- Motto: Justice with Integrity and Commitment

Jurisdictional structure
- Operations jurisdiction: County of Hawaiʻi, USA
- Size: 5,000 sq.mi.
- Population: 225,000
- Legal jurisdiction: State of Hawaii, County of Hawaiʻi
- Governing body: Hawaii Legislature
- General nature: Civilian police;

Operational structure
- Headquarters: Hilo, Hawaii
- Criminal Investigators: >100
- Agency executives: Kelden B.A. Waltjen, Prosecuting Attorney; Stephen L. Frye, First Deputy Prosecuting Attorney; (Vacant), Chief Investigator;
- Parent agency: State of Hawaiʻi, Attorney General's Office
- Child agency: County of Hawaiʻi, Office of the Prosecuting Attorney;

Facilities
- Stations: Hilo, Kona

Website
- County of Hawaii, Office of the Prosecuting Attorney Website

= Hawaiʻi Prosecuting Attorney Office, Criminal Investigations Unit =

American law enforcement agency

The County of Hawaiʻi, Office of the Prosecuting Attorney, Criminal Investigations Unit is the law enforcement agency for the County of Hawaiʻi, Office of the Prosecuting Attorney. It is tasked with full state police powers to: enforces all State laws and Department rules; conduct investigations of the most complex, confidential and diverse civil/criminal cases being considered and/or readied for court action and prosecution; obtains additional information, evidence, and facts to clarify or substantiate findings of law enforcement agencies; secures, interviews, and interrogates witnesses complainants, and suspects.

==Investigators==
The County Prosecutor's Office, Criminal Investigation Units (Hawaiʻi County, Kauaʻi County, Honolulu City and County, and Maui County) come under the authority of and are subordinate to the Hawaii Department of the Attorney General. HCC Article IX, Section 9-3 (a) (3)
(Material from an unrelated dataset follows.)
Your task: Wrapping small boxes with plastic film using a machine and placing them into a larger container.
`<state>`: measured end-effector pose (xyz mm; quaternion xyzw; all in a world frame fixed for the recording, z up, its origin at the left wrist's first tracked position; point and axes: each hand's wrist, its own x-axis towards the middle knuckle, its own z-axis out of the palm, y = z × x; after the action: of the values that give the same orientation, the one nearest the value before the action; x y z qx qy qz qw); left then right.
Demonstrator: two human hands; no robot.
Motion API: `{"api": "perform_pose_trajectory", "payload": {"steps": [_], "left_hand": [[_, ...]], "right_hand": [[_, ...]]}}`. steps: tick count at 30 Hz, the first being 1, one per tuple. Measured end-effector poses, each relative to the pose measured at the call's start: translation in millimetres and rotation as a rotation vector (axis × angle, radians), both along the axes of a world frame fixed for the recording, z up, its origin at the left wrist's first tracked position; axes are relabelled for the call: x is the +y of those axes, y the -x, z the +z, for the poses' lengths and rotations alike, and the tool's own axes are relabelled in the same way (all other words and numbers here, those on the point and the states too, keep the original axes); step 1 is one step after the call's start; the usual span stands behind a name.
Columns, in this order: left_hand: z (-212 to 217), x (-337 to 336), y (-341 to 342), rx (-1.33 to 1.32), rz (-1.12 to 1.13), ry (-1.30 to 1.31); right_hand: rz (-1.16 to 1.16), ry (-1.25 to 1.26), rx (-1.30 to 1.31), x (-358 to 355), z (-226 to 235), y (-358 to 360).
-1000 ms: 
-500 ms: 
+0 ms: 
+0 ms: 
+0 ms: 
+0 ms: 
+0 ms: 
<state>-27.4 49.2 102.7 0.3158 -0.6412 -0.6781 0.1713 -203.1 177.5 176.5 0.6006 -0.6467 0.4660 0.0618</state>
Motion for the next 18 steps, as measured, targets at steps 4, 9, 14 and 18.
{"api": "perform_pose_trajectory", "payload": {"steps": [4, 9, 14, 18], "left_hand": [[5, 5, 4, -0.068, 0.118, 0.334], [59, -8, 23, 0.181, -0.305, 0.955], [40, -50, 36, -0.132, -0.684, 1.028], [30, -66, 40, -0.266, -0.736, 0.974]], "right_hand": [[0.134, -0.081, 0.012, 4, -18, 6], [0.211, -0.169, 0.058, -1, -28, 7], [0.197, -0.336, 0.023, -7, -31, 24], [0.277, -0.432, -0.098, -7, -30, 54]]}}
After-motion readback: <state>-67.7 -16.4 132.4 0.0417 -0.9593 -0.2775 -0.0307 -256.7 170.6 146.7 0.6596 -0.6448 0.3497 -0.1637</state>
Investigators are armed and have the powers and privileges of police officers with statewide jurisdiction to effect arrest, and conduct criminal investigations. Most Investigators are already experienced law enforcement officers with other state or local police agencies prior to being employed with the Office.

Investigators conduct investigations of the most complex, confidential, and diverse criminal cases being considered and/or readied for court action and prosecution, they also conduct highly confidential investigations for the State Attorney General's Office.

These investigations involve such areas as; fugitive warrant investigations and extraditions, homeland security, tactical intelligence operations, organized crime, special career criminal suppression, environmental crimes, cold homicide cases, the processes and service of legal papers, and other criminal and civil matters.

Investigators works closely with the Hawaiʻi Police Department, other State agencies, the US military, and federal law enforcement agencies, and all levels of the court system.

==Agency description==
Under authority of the Attorney General; the Office of the Prosecuting Attorney is the legal agency responsible for prosecuting all violations of State and County laws, ordinances, rules, and/or regulations on behalf of the Big Island community as provided by Hawaiʻi County Charter Article IX: Chapter 28; H.R.S. 28–1.

== Prosecuting Attorney Office, Criminal Investigations Unit, ranks structure ==
Criminal Investigations Units uses the Hawaii State Law Enforcement Rank Structure and are subordinate to the Hawaii Attorney General:
- Attorney General Chief Special Investigator, EM-07
- Attorney General Chief Investigator, EM-05
----
- CIU Chief Investigator, SR-26 (Colonel) [OR] EM-3 ()
- Investigator V-a, SR-24 (Commander)
- Investigator V-b, SR-24 (Captain )
- Investigator IV, SR-22 (Lieutenant)
- Investigator III, SR-20 (Sergeant)
- Investigator II, SR-18 (Corporal)
- Investigator I, SR-16 (Officer)

==Victim services==
Investigator's work with the Victim Service Unit in helping crime victims through the difficult process.